I’m pretty sure we are going to remember the record-setting amount of snow that fell in February, 2019 for many years.

.

.

Written by johnwhays

February 25, 2019 at 7:00 am

Normal Returns

leave a comment »

Yesterday afternoon’s visit to the barn provided a return to normalcy. Apparently, Cayenne learned whatever it was the other two were trying to convey earlier in the morning, and she was again back in front of the line-up for pans of nutrition pellets.

With the endless mosquito-like buzzing of snowmobilers annoyingly goosing their engines in short staccato bursts (do they understand how engines work?) as they motor past our property on the marked trail, the horses have figured out how to act as if everything is fine and this is the way life should be.

Personally, I prefer the calm and quiet of the months when there was nothing but ice covering the ground, despite the scary challenge it presented for trying to walk anywhere. The snow machines remained parked in storage until about three weeks ago.

The chickens responded to the moderated afternoon temperatures with a (lately) rare excursion out of the coop. At this point, I think all of them are showing signs of some frostbite on their wattles and combs, but we have yet to witness any problems arising as a result. Time will tell.

They were happy to help clean up after Hunter beneath the hay bag where he was dining.

The 7-Day weather forecast for our region tosses in a likelihood of more snow, but at least the temperatures don’t look scary for frostbite. After days of the biting harshness from 35°F below zero temps, normal days seem like a cinch.

It’s refreshing to have the chickens voluntarily out-and-about on a reasonable winter day.
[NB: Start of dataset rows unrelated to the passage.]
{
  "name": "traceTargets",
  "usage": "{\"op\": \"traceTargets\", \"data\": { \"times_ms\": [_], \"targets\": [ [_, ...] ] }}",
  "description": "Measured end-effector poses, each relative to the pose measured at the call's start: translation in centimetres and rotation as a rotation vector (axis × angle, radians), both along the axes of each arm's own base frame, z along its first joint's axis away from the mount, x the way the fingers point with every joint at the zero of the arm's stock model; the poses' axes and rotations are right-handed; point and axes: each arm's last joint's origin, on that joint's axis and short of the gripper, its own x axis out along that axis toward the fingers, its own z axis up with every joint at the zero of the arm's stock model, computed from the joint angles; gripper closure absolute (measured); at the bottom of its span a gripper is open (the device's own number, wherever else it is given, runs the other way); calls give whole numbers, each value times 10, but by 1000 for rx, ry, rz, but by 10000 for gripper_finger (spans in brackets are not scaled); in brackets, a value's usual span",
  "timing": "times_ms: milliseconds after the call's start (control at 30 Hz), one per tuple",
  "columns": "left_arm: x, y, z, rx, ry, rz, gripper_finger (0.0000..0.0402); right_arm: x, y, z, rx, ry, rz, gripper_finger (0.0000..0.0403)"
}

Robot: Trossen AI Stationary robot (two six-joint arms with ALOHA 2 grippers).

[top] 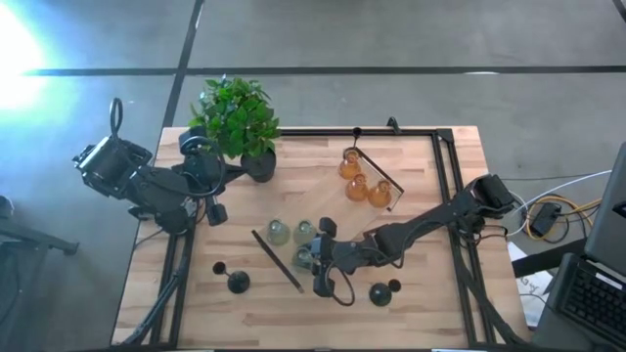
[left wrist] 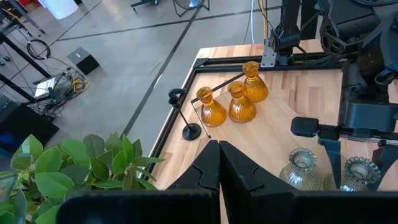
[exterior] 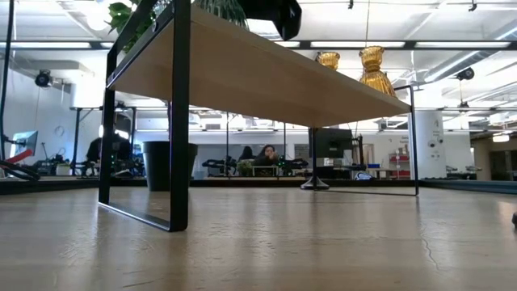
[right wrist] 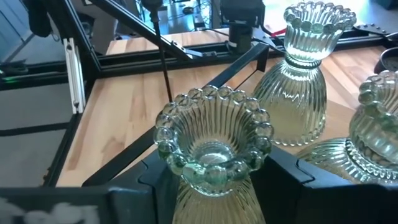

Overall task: Pick & Place candle stick holders
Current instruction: Put the transparent glass candle holder on the shelf, then put the bottom left black candle holder on the shelf

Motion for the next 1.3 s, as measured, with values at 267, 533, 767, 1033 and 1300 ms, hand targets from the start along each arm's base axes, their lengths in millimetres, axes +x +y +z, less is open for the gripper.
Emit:
{"op": "traceTargets", "data": {
  "times_ms": [267,533,767,1033,1300],
  "targets": [
    [0,0,0,2,3,0,396,1,-1,0,-5,-2,0,182],
    [-1,0,0,5,6,-1,396,0,-1,2,-18,-8,5,128],
    [-1,0,0,5,5,-1,396,-3,-2,11,-24,-26,11,124],
    [-1,0,0,2,4,1,396,-5,-1,13,-25,-23,15,144],
    [-1,0,0,2,4,1,396,-9,0,14,-29,-1,18,139]
  ]
}}
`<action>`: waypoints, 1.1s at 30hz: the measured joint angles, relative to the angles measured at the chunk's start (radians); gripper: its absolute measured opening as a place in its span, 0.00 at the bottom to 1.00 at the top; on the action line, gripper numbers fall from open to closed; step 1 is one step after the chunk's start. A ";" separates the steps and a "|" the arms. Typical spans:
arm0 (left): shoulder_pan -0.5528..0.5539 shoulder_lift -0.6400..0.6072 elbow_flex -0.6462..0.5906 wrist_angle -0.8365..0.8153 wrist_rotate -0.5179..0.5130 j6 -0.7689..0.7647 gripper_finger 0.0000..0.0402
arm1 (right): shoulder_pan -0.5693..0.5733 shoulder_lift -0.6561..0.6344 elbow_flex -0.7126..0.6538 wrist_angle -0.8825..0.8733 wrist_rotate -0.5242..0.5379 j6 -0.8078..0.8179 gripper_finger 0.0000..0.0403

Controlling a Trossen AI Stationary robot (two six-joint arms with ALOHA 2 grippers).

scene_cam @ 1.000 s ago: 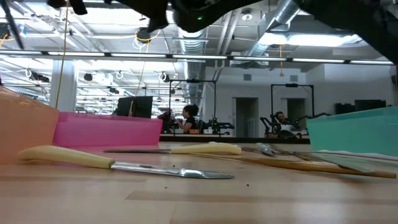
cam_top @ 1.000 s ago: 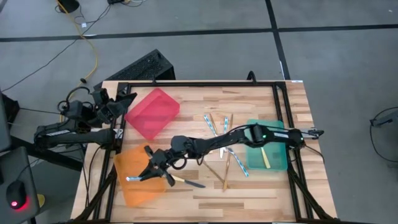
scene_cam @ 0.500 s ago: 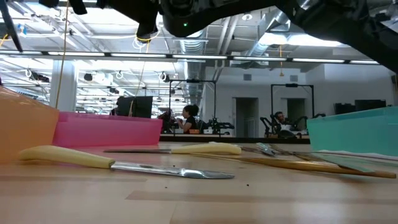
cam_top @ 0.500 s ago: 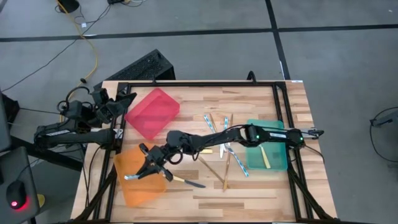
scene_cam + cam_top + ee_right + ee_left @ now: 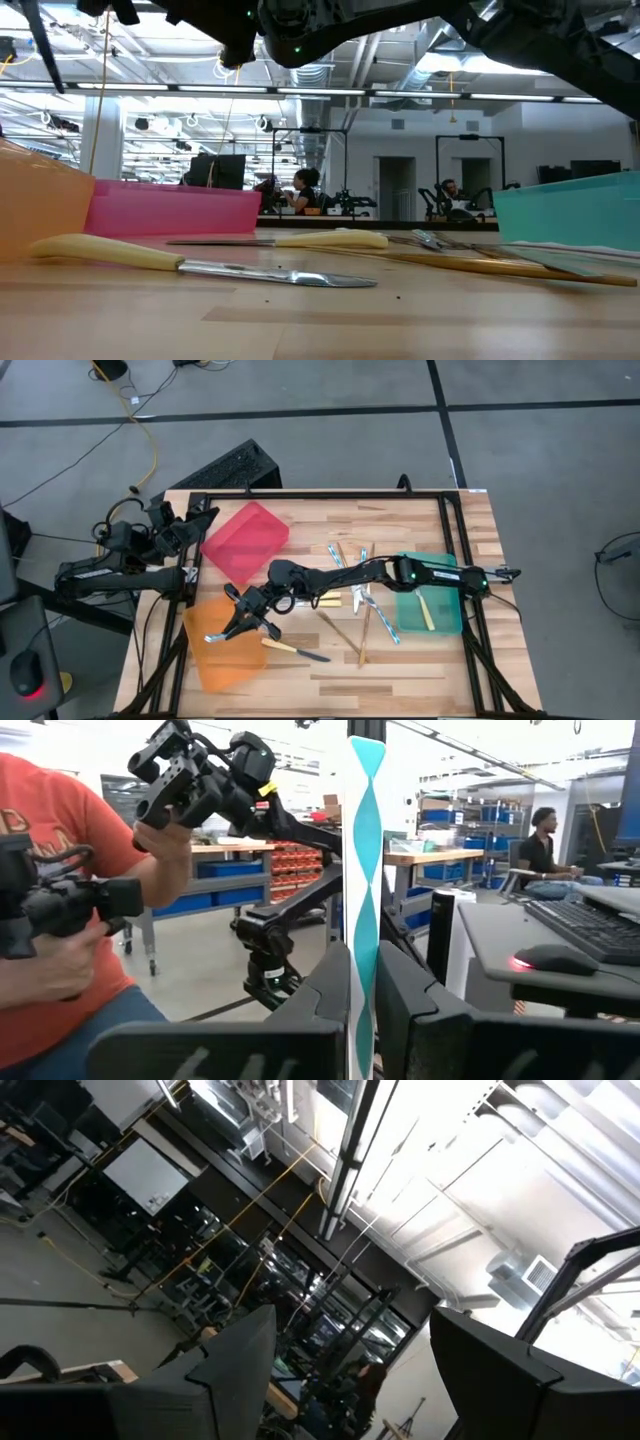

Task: Sort silverware by color (type)
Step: Put the blue knife into the orange bin

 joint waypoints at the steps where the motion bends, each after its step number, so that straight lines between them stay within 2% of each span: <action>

It helped provide a welcome bit of normalcy to our Sunday.

.

.

Written by johnwhays

February 18, 2019 at 7:00 am

Evolving Perspective

leave a comment »

I do it every year. At the beginning of the snow season, when I plow and shovel snow, I take great care to maintain order. On the gravel, I lift the blade to avoid pushing rocks far into the grass, in hope of saving my mower blades extra abuse in the summer.

By the house, I pile the snow away from the swinging bench and brush the snow off the seat to create an inviting place to sit and watch the activities of birds and squirrels.

There is a reason for every decision, and order abounds.

By February, the importance of those decisions has shifted significantly, and the new focus is on moving snow at any cost. The rocks are an unfortunate consequence of the newer priority of just getting this snow out-of-the-way. The bench becomes a place to store snow, not a place to sit.

It is my perspective that has changed about what the value of these things are. I care about some details up to a point, and then I no longer care.

I had the ladder out yesterday, scraping the latest covering of blown and fallen snow off the edges of the roof. It’s a laborious effort, balancing on my arches on that narrow rung of the ladder, while holding my arms over my shoulders to maneuver the rake on the end of the three 4-foot aluminum pole sections. Back and forth, reaching up, pulling back.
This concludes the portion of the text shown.